A stronger greenback makes it more expensive for holders of other currencies to buy oil and metals, which are denominated in U.S. dollars.
Husky Energy gained 56 cents to $30.14 as it said quarterly profit rose 40 per cent from a year ago to $605 million or 59 cents a share. Earnings ex-items were 62 cents, five cents better than estimates.
Meanwhile, Goldcorp Inc. reported a $1.93-billion US net loss in the second quarter, as it was hit by a massive writedown of its Penasquito mine in Mexico due to the falling price of gold and its impact on the project's exploration potential.

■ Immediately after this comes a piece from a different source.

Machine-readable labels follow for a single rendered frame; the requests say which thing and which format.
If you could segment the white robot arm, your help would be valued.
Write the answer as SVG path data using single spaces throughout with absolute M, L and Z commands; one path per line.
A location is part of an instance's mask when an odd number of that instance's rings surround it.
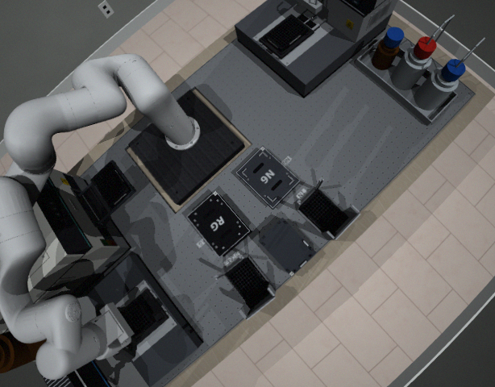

The Vancouver-based mining company says it would have been profitable in the second quarter without the writedown, but its adjusted earnings were still down from last year and missed analyst estimates. Its shares lost 23 cents to $29.01.
Shares in PotashCorp fell 84 cents to $38.33 after it cut its profit estimate for the current year and reported a quarterly profit of $643 million, or 73 cents per diluted share, up from $522 million, or 60 cents per share a year ago. The results missed estimates for a profit of 79 cents per share.
In the U.S., General Motors says second-quarter net income fell 16 per cent to $1.26 billion or 75 cents a share as slowing international profits and losses in Europe offset strong North American earnings. Still, GM soundly beat Wall Street expectations. Excluding one-time items, it made 84 cents per share. Analysts polled by FactSet expected 75 cents.
Revenue was up four per cent to just over $39 billion, beating Wall Street's estimate of $37.7 billion and GM shares lost early momentum and headed down 33 cents to $36.80.
Facebook shares rocketed up 26.22 per cent to $33.46 after the social network company said that it earned $333 million, or 13 cents per share, in the April-June period, up from a loss of $157 million, or eight cents per share, a year ago. Adjusted earnings were $488 million, or 19 cents per share, above the 14 cents that analysts were expecting. Facebook's revenue grew 53 per cent to $1.81 billion, well above the $1.62 million that analysts were expecting.
Mobile revenue was $655.6 million, or 41 per cent of the quarter's total advertising revenue of $1.6 billion.
Commodities turned higher with the September crude contract on the New York Mercantile Exchange up 14 cents to $105.53 US a barrel. Crude shook off early losses in the wake of a report that showed U.S. durable goods orders for June surged 4.2 per cent, after running up 3.7 per cent in May.
The energy sector was up 0.16 per cent. Precision Drilling ran up 39 cents to $10.31 as the company posted a quarterly profit of only $473,000 profit, worth less than a penny per share. That was down from a profit of $18 million or six cents per share a year earlier as the company felt the impact of softer conditions in the oil and gas industry. However, analysts had expected a one cent share loss and revenue also came in better than expected.
The Teck results helped push the base metals sector up 0.87 per cent while September copper was unchanged at $3.18 US a pound. Elsewhere in the sector, Turquoise Hill Resources rose seven cents to $5.39.
The gold sector was ahead 1.1 per cent with August bullion $6.90 higher to $1,326.40 US an ounce. Iamgold gained 18 cents to $5.50.
In other corporate news, BlackBerry is laying off 250 workers in its new product testing facility in Waterloo. Its shares slipped two cents to $9.28.